**Exercise**. One line in the listing below contains "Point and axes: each". Repeat that line and each line after it exactly, ending with the last one.

=====

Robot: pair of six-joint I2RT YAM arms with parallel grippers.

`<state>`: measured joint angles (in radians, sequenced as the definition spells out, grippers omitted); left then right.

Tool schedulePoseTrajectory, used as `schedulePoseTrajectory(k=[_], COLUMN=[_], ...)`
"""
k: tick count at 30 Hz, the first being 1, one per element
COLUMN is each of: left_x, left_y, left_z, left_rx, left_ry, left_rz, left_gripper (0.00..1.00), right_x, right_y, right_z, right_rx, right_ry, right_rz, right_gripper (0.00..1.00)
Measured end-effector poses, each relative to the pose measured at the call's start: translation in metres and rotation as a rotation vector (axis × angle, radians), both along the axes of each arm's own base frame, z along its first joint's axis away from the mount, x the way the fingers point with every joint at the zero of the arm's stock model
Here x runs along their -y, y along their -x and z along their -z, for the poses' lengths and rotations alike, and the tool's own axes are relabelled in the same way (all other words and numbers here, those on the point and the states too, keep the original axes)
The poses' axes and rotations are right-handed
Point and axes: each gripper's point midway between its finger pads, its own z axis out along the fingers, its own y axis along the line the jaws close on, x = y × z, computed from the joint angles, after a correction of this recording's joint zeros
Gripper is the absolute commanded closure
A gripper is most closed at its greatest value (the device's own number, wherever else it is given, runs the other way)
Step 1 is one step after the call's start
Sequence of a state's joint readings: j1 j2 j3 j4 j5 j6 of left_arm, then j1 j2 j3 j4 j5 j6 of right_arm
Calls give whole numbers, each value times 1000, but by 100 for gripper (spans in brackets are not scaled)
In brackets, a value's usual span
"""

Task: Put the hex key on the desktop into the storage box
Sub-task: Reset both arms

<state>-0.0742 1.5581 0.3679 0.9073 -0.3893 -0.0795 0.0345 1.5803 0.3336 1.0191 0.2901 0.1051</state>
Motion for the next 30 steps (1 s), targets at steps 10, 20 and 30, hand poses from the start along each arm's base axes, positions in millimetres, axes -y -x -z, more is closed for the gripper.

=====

**Your response**.
Point and axes: each gripper's point midway between its finger pads, its own z axis out along the fingers, its own y axis along the line the jaws close on, x = y × z, computed from the joint angles, after a correction of this recording's joint zeros
Gripper is the absolute commanded closure
A gripper is most closed at its greatest value (the device's own number, wherever else it is given, runs the other way)
Step 1 is one step after the call's start
Sequence of a state's joint readings: j1 j2 j3 j4 j5 j6 of left_arm, then j1 j2 j3 j4 j5 j6 of right_arm
Calls give whole numbers, each value times 1000, but by 100 for gripper (spans in brackets are not scaled)
In brackets, a value's usual span
"""

Task: Put the hex key on the desktop into the storage box
Sub-task: Reset both arms

<state>-0.0742 1.5581 0.3679 0.9073 -0.3893 -0.0795 0.0345 1.5803 0.3336 1.0191 0.2901 0.1051</state>
Motion for the next 30 steps (1 s), targets at steps 10, 20 and 30, hand poses from the start along each arm's base axes, positions in millimetres, axes -y -x -z, more is closed for the gripper.

The response to this exercise is done.